(program)
Funk & Wagnalls Recording. Printed in the USA // Sergei Rachmaninoff (1873-1943) // Piano Concerto No.2 in C Minor
Vienna State Opera Orchestra, Conducted by Michael Gielen. Pianist: Felicija Blumenthal
Piano Concerto No.2 in C Minor
- Moderato
- Adagio sostenuto - Piu animato - Tempo 1
- Allegro scherzando
Music here was a terrible narcosis, a sort of intoxication and oblivion, a going off into irrational planes. Drunken mysticism, ecstatic sensations against a background of profound pessimism permeating existence. It was not form or harmoniousness or Apollonic vision that was demanded of music, but passion, feeling, languor, heartache. Such was Tchaikovsky’s music and such also was what the music of Rachmaninoff developed into. “”leonid sabaneyeff, Sabaneyeff
I heard the same hypnotic formula repeated day after day while I lay half asleep in an armchair in Dahl’s study: ‘You will begin to write your Concerto...you will work with great facility...the Concerto will be of excellent quality…’ It was always the same, without interruption.

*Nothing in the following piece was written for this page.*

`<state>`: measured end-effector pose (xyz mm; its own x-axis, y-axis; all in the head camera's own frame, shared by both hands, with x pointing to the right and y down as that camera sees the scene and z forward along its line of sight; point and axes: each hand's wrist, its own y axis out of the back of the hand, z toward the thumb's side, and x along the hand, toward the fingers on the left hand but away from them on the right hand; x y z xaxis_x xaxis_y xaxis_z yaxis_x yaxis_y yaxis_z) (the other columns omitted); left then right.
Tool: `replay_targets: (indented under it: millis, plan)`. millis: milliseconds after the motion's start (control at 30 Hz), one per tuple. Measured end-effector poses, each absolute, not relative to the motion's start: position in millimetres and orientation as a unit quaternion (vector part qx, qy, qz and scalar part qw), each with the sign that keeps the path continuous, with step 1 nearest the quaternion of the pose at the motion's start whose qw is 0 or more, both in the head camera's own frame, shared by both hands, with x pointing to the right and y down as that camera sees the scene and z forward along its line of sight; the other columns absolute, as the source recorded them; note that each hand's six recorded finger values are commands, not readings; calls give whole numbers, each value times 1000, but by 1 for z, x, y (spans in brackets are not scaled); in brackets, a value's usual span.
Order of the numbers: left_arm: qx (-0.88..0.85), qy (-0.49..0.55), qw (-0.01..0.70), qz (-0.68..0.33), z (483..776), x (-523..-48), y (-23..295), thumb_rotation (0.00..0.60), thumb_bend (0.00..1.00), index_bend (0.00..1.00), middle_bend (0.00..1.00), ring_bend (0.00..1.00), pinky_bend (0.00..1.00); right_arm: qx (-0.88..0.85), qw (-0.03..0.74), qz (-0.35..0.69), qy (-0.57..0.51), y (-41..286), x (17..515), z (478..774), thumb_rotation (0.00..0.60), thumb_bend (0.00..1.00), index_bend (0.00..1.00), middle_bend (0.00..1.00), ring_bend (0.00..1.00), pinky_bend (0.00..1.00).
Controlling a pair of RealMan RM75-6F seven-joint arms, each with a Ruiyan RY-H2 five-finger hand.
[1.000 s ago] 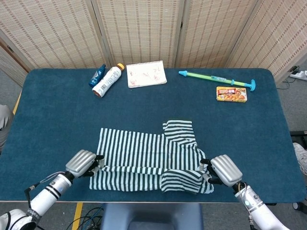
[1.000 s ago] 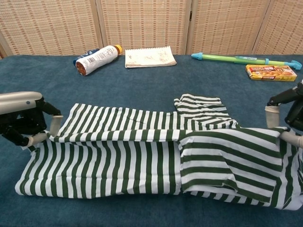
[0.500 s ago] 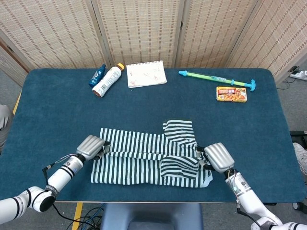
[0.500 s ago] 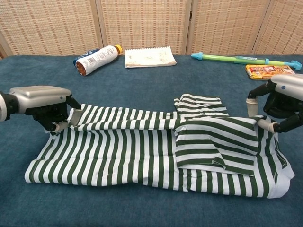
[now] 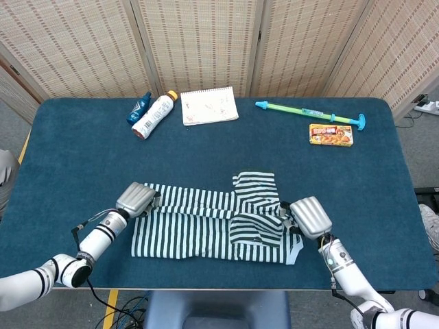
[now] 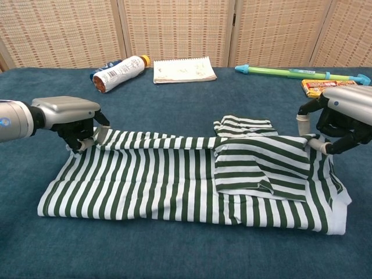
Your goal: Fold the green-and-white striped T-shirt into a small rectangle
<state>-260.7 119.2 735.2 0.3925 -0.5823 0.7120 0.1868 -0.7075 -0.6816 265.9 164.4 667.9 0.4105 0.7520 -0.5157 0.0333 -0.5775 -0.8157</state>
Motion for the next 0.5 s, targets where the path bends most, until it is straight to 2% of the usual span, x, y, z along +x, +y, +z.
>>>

Although it may sound incredible, this cure really helped me. At the beginning of summer I began to compose again. The material grew in bulk and new musical ideas began to stir within me——more than enough for my concerto. “” sergei rachmaninoff, 1900
profound pessimism in classical music, is perhaps something that’s only possible when that ‘terrible narcosis’ has been injected into the scientification of music that characterizes the genre. the russian composers in this catalogue seem to be very comfortable with such dolorous proximities, rachmaninoff’s case is a bit more pointed…
Perhaps it is that I am lazy; perhaps the incessant practice and eternal rush inseparable from life as a concert artist takes too much toll of my strength, perhaps I feel that the kind of music I care to write is not acceptable today. And perhaps my true reason for adopting the life of an interpreter rather than that of a creator in recent years is none of these. For when I left Russia, I left behind me my desire to compose: losing my country I lost myself also. To the exile whose musical roots, traditions and background have been annihilated, there remains no desire for self-expression.“” sergei rachmaninoff, november 1934
the second movement of this concerto is one of my favourite pieces of piano music. the liquidity of its melodic lines, as if the keys are no longer independent of each other but roped together in concentric rivulets. i suspect that somewhere in the editing process rachmaninoff must have added more muscle and volume to the opening notes of the Moderato, if only to emphasize the contrast between it and the ones that open the second movement. the movement is introduced by a brief swell of strings that calm the waters enough for the solo instrument to wade into the scenery with gentle, hesitating strokes. the orchestra is barely audible for much of the opening segment till a warm breeze invites the main subject on principal flute, a clarinet echoes the melody and the piano takes the background as parts of the wind section develop the main theme. the middle section adds more volume to the orchestra and the closing segment of the movement returns to the tete-e-tete between piano and wind instruments, this time beginning with bassoon and thereon to trombones and trumpets to lead into the string-heavy finale, Allegro scherzando.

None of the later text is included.